Example 3: reverse incremental backup

To calculate the same for Reverse, incremental settings should be as follows:

Do you make long-term forecasts?

It remains to explain only one ~~owl~~ one option - the simulation of the growing amount of data of the Time Growth Simulator . This is a recent and, in my opinion, quite useful invention.
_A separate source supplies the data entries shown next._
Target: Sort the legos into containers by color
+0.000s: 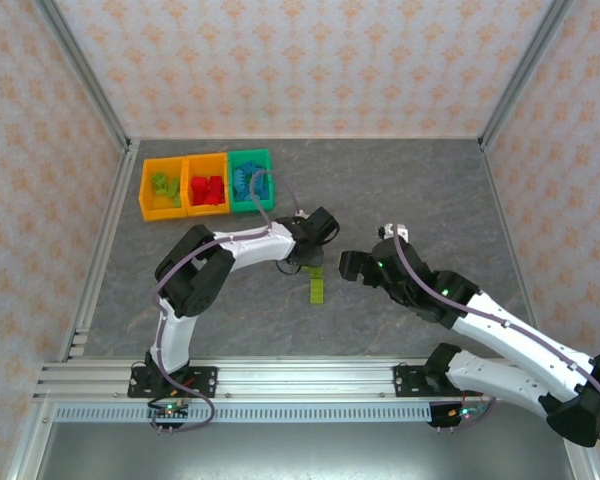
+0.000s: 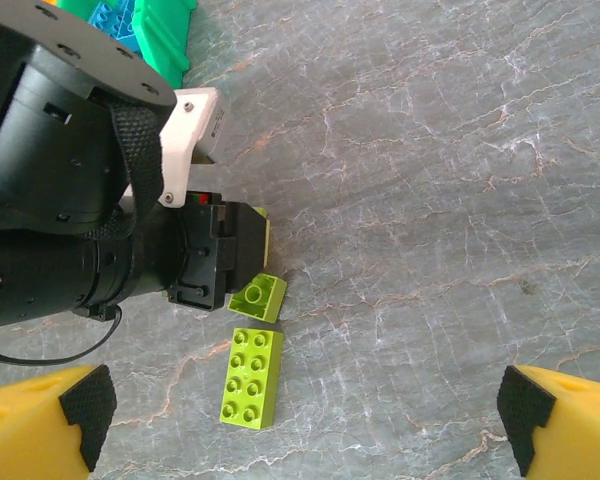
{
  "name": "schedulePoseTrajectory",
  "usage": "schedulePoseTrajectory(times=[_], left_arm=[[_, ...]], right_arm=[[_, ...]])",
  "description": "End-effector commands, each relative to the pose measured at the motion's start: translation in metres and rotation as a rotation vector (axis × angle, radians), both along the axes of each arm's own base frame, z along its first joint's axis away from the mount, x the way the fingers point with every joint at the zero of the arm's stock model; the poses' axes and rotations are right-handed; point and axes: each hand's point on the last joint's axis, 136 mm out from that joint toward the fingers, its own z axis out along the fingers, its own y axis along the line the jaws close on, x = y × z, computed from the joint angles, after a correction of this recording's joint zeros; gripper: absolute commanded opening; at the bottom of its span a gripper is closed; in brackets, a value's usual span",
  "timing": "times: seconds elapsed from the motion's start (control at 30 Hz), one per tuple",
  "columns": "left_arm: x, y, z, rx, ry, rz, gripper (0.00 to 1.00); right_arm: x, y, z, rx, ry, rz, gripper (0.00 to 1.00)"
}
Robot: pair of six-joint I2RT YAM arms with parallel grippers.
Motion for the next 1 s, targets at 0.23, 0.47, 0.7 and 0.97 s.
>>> schedulePoseTrajectory(times=[0.23,0.47,0.7,0.97], left_arm=[[0.008,0.055,0.088,-0.016,-0.167,0.063,0.23],[0.037,0.166,0.16,-0.012,-0.327,0.255,0.24],[0.083,0.29,0.177,0.036,-0.37,0.56,0.24],[0.135,0.377,0.14,0.04,-0.261,0.728,0.26]], right_arm=[[0.0,0.007,0.006,0.055,0.003,0.007,1.0],[0.002,0.008,0.005,0.057,-0.004,0.006,1.0],[0.008,0.018,0.006,0.056,-0.003,0.029,1.0],[0.005,0.019,0.006,0.048,0.017,0.045,1.0]])
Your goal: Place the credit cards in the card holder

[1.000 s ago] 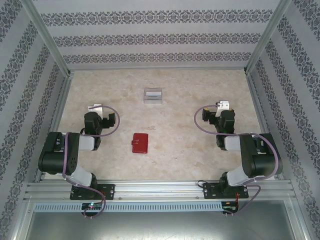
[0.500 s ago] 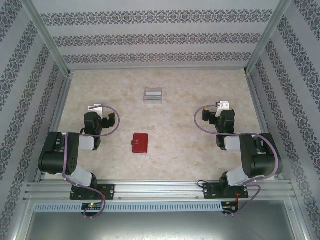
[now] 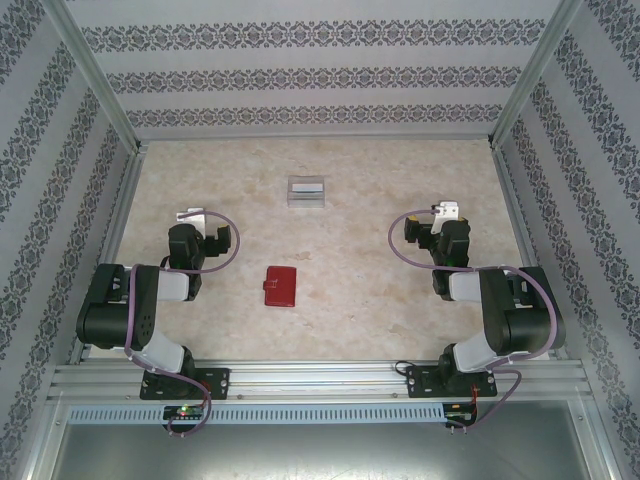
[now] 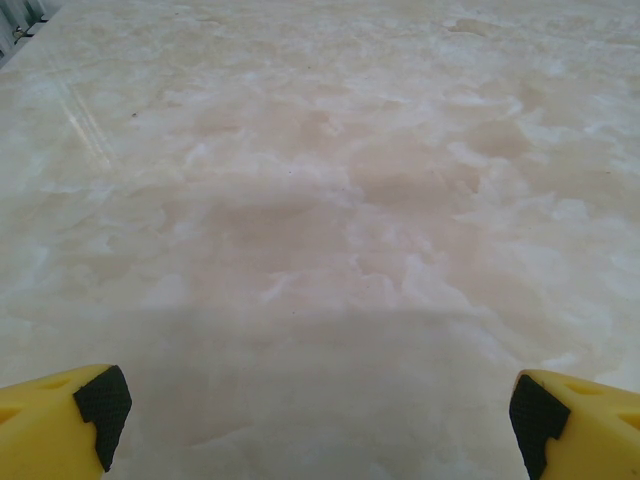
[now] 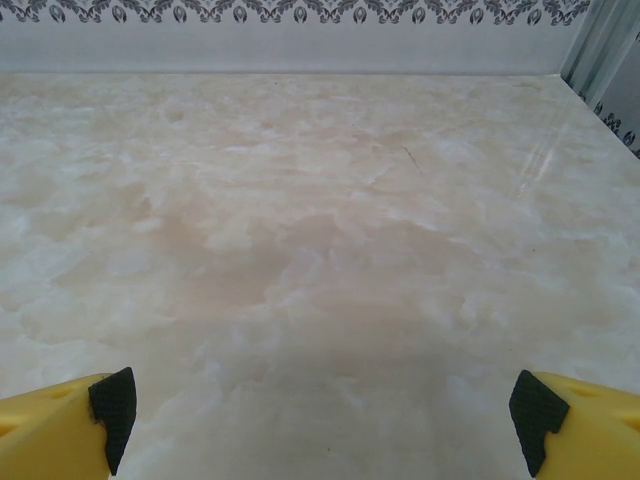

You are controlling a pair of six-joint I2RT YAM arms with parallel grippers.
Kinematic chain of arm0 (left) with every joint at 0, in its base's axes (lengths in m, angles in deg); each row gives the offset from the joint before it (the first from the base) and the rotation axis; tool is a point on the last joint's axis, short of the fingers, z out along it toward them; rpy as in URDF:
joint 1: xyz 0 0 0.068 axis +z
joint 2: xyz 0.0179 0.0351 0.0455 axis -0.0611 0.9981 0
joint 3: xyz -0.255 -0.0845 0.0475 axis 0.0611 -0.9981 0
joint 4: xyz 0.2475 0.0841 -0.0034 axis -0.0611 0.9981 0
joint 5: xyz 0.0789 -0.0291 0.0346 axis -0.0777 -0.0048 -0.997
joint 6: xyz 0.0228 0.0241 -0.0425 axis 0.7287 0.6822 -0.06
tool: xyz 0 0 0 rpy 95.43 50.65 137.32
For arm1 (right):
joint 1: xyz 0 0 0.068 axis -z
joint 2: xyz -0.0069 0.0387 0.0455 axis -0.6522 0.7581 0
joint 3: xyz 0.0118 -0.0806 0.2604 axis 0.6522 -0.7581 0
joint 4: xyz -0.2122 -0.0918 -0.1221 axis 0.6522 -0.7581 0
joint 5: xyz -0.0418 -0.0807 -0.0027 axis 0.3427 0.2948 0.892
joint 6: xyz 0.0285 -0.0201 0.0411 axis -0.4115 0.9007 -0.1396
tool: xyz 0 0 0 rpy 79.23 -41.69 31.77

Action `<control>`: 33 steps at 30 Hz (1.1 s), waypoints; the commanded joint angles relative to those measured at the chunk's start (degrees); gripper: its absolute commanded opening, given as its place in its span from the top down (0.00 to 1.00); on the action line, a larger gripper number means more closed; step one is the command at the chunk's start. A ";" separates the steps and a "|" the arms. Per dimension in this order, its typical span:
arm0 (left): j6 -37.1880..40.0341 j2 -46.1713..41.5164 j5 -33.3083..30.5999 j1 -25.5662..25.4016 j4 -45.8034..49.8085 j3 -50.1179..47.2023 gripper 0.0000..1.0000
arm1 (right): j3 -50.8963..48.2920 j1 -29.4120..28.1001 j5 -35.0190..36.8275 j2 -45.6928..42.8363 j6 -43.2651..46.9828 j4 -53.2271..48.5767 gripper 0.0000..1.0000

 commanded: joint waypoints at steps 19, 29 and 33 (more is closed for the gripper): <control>-49.36 -26.87 -10.60 -0.15 74.48 18.49 0.01 | 14.66 -21.02 -2.51 -16.45 -23.21 -40.95 0.02; -36.28 -30.48 38.15 -4.50 76.72 11.69 0.07 | 22.66 -44.68 -16.18 2.55 -38.52 -43.23 0.21; -34.31 -29.60 43.37 -6.16 78.84 11.96 0.15 | 22.41 -46.64 -21.81 7.66 -48.78 -37.46 0.34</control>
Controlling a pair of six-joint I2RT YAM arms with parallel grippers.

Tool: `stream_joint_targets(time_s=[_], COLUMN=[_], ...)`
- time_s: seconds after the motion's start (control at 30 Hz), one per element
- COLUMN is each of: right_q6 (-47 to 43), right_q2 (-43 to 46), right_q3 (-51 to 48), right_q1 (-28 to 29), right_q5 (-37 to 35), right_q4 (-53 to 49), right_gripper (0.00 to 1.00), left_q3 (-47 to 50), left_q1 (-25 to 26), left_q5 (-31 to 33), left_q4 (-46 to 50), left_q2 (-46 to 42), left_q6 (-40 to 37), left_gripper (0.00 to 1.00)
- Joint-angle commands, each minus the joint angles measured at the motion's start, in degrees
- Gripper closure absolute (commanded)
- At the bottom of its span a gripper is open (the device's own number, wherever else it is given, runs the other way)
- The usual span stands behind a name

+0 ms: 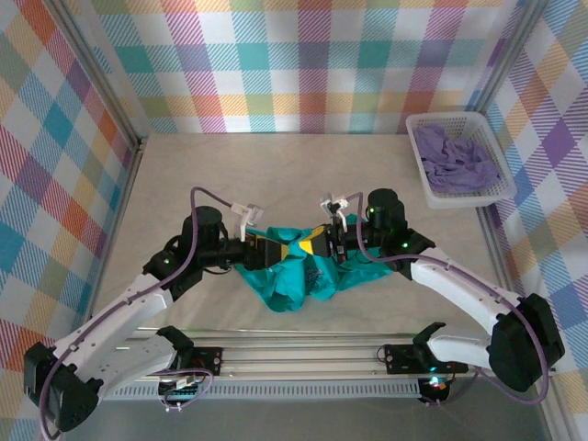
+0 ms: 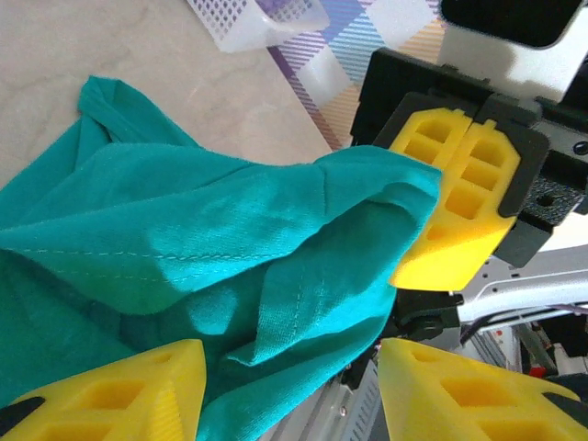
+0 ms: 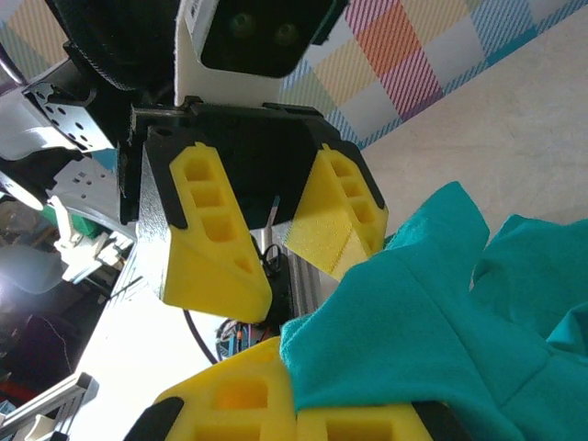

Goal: Fold the inside-out t-shirt

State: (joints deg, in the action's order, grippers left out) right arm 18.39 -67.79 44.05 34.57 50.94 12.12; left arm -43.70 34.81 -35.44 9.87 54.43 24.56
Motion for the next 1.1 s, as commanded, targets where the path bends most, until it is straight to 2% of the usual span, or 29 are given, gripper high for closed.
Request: stream_joint_targets(time_s=[0.0,0.17,0.23,0.37,0.67,0.9,1.07], right_q6=[-1.9,-2.0,-2.0,-1.9,-2.1,-1.7,-2.9], right_q2=[1.5,1.8,1.6,1.8,2.4,2.7,2.7], right_q3=[1.5,1.3,1.3,1.1,0.6,0.7,0.3], right_q1=[-0.1,-0.1,-0.1,-0.1,-0.1,-0.1,-0.1], right_q5=[0.0,-0.3,-0.3,-0.4,-0.8,-1.1,-2.9], right_q4=[-0.4,-0.4,-0.4,-0.3,-0.7,-0.3,-2.6], right_gripper=[1.0,1.0,1.0,1.0,1.0,1.0,0.98], left_q3=[-2.5,-2.7,-2.4,-2.0,-1.9,-2.0,-1.3], left_q1=[0.3,0.3,0.3,0.3,0.3,0.3,0.3], left_q5=[-3.3,-5.5,-6.6,-7.4,-4.9,-3.7,-3.0], left_q4=[-2.7,-3.2,-4.9,-6.9,-6.2,-5.6,-7.4], left_q2=[2.0,4.6,4.9,5.0,4.3,3.4,0.9], left_q6=[-0.9,-0.6,0.3,1.1,1.1,1.4,2.3], left_gripper=[0.46,0.46,0.49,0.59,0.86,1.0,1.0])
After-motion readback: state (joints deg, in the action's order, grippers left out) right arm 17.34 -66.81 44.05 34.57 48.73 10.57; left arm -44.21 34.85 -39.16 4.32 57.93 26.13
Its essence is that if you want, say, to make a calculation of the increase in the amount of data 3 years ahead, and you know that the amount of input data is growing by 10% per year, then you just need to check the checkbox next to Time Growth Simulator and specify this period and these% by selecting the desired values from the drop-down lists.

The calculator takes the value of Used Size GB (it was mentioned above) and calculates the daily increase in the amount of data using the formula:

Future Used Data = Used Size x (1 + 10%) ^ (Day N / 365)

Thus, on the last calculated day (in 3 years) it will turn out:
Future Used Data = Used Size x (1 + 10%) ^ (1095/365)

Example 4

Suppose that you chose the Reverse incremental backup method, you want to calculate the required volume for 3 years ahead, taking into account the annual growth of data volume by 10%, and the initial Used Size you have is 1000GB (for simplicity, the compression ratio will not be taken into account).
Calculate using the formula Future Used Data after 3 years:

Future Used Data = 1000 x (1 + 10%) ^ (1095/365) = 1000 x (110%) ^ 3 = 1000 x (1.10) ^ 3 = 1000 x 1.10 x 1.10 x 1, 10 = 1331

Let's check our calculation using a calculator simulator:

By the way, note that an incremental backup, which represents a recovery point created 2 days before the expiration of the 3-year period, will have a smaller Future Used Data size - according to the same formula:
Future Used Data = 1000 x (1 + 10%) ^ (1093/365) = ~ 1330.30

For standard backup tasks, the difference is not very large, but if you do calculations, for example, for a Backup Copy Job job with a GFS storage policy, you can see a more significant increase.

Well, in conclusion, a few words about Quick Presets are typical scenarios that are most often taken for calculation. For example, the script Incremental Monthly Active Full will calculate everything for you exactly the same as if you selected Incremental in the Style list and checked all 12 months in Active Full Monthly . That's all.